> _Exercise goal_: Find the number of lines containing the string "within" in the data. Answer with the number by itself.

> _Record excerpts_:
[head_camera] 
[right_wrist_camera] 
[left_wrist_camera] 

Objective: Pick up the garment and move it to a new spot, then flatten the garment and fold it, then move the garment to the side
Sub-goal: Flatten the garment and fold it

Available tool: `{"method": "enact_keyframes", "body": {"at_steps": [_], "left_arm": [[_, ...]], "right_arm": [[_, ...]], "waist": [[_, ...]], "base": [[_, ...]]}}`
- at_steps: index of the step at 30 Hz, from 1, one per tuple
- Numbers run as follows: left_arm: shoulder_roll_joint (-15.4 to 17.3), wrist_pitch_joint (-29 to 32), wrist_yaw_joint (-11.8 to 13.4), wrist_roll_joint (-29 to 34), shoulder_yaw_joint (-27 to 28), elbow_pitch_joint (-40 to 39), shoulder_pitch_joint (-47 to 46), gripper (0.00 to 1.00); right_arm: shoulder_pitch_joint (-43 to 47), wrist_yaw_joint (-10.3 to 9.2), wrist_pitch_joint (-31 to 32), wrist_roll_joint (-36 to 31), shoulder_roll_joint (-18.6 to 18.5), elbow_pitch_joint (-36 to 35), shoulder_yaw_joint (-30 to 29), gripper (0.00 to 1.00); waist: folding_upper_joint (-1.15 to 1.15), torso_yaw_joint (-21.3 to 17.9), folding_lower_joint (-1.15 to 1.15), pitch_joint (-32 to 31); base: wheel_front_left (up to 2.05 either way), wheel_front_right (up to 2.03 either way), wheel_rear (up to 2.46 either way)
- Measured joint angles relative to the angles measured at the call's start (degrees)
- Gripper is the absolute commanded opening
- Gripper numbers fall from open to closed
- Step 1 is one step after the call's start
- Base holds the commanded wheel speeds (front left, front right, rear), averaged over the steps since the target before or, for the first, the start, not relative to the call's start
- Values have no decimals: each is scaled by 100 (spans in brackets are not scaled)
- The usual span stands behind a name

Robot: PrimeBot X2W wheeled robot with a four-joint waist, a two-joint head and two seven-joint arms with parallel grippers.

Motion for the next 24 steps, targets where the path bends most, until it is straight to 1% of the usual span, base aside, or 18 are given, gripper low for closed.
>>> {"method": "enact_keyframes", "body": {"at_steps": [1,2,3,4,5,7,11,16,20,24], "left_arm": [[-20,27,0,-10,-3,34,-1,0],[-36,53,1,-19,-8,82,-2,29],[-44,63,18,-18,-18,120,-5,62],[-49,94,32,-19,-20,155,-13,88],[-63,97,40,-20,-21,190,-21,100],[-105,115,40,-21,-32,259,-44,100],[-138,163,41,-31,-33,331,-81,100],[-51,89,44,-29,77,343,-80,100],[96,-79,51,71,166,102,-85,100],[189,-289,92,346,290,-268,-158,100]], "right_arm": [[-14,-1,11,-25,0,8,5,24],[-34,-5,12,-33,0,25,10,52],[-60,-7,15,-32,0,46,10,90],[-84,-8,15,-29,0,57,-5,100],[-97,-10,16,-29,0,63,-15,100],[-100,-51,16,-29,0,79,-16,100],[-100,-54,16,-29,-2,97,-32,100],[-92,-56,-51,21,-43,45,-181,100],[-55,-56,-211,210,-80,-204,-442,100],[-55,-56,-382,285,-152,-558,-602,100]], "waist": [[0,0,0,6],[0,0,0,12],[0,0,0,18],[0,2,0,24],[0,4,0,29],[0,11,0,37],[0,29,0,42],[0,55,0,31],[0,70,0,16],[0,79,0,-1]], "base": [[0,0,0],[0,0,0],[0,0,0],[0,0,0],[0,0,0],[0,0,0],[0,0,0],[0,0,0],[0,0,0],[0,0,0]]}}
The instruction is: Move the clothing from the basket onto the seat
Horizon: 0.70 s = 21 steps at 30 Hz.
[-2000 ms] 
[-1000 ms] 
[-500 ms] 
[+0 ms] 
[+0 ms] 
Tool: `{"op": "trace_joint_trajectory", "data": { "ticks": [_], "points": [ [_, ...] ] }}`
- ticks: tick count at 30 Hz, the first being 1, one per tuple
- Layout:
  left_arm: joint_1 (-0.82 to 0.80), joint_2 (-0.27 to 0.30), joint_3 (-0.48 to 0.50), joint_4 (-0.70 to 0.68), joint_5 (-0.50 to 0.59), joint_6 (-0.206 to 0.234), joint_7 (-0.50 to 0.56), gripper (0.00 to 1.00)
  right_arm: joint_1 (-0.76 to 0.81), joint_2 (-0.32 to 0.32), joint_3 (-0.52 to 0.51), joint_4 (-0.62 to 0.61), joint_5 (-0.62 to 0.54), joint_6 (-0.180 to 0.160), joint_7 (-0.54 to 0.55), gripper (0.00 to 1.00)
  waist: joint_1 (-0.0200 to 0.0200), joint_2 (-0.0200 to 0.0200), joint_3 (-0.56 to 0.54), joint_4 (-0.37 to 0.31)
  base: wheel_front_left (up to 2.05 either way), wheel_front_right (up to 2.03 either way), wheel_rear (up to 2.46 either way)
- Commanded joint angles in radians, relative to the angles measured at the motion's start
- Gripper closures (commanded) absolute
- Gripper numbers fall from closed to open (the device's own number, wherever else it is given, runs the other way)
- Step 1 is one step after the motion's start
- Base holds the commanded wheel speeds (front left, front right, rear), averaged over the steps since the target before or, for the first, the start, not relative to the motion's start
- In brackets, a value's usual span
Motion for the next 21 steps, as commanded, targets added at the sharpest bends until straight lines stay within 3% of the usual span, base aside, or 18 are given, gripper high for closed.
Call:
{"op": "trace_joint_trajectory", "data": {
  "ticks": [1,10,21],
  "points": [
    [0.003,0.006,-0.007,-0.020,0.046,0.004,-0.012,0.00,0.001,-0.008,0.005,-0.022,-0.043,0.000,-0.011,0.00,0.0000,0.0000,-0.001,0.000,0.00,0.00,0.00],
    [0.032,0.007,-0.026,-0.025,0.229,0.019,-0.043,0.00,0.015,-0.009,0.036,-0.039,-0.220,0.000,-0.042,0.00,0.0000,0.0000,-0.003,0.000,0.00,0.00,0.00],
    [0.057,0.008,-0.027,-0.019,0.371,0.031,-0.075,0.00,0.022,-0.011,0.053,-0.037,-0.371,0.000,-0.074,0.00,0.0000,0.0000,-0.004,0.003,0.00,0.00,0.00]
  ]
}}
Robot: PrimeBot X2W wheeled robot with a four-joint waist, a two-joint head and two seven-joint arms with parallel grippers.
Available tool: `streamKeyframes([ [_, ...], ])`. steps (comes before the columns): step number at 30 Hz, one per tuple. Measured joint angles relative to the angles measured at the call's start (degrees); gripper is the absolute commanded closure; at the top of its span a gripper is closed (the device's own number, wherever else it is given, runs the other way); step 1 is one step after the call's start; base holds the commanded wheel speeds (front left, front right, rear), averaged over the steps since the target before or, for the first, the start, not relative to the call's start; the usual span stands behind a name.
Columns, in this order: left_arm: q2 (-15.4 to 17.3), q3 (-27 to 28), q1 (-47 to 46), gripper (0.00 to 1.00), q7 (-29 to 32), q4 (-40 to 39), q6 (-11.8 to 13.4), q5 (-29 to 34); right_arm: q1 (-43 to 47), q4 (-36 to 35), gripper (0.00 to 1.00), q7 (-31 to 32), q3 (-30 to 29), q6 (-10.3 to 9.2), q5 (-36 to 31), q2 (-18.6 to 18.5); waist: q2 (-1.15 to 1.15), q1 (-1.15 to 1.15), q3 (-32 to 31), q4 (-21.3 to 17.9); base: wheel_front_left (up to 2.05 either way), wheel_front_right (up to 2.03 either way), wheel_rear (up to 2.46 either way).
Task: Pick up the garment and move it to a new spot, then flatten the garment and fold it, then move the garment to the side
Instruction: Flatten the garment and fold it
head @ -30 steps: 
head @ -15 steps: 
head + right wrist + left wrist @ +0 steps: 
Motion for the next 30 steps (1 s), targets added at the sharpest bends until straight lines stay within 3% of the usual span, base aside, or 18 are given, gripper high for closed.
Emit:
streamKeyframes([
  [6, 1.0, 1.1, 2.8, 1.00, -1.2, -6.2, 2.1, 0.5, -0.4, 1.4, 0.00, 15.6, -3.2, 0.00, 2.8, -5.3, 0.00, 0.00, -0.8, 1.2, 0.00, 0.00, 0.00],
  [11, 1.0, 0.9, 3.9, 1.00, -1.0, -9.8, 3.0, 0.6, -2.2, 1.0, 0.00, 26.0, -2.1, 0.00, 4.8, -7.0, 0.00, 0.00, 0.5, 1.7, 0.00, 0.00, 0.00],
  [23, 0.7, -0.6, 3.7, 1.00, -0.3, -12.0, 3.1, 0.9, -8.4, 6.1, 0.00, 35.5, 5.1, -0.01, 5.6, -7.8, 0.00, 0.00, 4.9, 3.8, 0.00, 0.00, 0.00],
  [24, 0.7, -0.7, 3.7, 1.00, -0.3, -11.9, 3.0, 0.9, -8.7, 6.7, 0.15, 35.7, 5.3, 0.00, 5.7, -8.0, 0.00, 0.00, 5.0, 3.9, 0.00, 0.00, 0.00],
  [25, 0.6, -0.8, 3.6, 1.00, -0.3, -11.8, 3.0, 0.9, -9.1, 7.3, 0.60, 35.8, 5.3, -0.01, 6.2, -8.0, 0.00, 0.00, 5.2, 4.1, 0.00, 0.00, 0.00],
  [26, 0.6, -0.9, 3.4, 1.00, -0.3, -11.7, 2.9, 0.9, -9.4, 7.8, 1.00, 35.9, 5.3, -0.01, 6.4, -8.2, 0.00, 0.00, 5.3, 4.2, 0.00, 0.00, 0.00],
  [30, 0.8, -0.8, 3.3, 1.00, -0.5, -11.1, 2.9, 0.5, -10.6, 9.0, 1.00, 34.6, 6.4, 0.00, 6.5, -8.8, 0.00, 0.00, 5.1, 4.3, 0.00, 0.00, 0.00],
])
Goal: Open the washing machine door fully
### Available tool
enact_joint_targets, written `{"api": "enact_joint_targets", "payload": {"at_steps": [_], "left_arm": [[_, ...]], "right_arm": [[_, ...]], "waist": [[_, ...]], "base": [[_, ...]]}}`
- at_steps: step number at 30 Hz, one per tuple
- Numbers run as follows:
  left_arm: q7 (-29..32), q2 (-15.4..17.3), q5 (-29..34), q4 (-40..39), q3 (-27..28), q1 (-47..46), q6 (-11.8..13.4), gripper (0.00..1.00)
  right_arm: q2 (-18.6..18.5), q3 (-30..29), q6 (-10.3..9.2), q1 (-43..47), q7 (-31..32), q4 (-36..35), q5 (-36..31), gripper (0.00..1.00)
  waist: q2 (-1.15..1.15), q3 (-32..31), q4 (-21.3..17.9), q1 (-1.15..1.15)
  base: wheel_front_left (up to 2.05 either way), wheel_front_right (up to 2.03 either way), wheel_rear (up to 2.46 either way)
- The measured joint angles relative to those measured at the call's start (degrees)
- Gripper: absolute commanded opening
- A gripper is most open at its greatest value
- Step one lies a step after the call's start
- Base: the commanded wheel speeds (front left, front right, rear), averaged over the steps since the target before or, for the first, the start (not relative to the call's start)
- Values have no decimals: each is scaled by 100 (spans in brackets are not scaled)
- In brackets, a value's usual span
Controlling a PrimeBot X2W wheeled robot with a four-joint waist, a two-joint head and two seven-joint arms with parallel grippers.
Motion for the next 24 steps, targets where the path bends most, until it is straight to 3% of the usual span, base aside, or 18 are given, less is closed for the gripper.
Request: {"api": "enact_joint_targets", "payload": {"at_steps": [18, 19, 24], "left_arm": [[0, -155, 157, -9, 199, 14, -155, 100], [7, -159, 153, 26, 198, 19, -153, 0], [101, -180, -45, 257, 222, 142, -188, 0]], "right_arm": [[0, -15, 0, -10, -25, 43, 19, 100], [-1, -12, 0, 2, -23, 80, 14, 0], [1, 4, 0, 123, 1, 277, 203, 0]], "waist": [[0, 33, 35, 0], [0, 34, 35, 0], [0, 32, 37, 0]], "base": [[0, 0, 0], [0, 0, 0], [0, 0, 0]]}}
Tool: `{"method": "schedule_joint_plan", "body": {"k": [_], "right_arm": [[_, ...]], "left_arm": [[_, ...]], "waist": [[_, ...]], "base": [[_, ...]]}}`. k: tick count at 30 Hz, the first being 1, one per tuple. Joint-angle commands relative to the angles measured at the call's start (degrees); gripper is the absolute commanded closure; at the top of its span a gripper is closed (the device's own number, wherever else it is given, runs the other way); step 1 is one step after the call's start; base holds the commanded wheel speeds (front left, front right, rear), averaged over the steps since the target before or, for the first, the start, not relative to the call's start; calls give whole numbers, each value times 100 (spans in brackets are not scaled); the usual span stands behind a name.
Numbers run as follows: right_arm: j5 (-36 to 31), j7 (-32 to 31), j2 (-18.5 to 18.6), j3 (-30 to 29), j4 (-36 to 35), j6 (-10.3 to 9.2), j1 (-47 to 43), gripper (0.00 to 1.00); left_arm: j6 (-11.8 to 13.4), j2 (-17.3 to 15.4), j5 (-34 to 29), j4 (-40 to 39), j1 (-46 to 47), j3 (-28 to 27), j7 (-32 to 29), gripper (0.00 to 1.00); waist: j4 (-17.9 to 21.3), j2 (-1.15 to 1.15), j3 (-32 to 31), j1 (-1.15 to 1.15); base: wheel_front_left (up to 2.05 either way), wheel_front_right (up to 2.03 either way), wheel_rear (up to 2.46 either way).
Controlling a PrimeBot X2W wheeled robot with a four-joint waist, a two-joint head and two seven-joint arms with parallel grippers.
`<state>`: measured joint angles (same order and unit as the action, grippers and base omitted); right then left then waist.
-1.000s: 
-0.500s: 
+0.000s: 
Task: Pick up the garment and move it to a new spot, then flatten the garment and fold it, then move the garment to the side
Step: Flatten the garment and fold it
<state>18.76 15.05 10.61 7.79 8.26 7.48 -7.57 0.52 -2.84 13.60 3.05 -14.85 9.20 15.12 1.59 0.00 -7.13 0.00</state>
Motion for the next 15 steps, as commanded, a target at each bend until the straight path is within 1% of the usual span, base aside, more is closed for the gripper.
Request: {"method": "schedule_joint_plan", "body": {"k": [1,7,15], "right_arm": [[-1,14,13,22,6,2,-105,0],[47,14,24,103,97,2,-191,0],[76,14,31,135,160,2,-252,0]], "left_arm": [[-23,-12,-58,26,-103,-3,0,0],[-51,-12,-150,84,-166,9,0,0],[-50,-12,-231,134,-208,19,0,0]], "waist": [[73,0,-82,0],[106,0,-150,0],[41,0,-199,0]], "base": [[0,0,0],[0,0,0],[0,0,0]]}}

> _Solution to this problem_: 3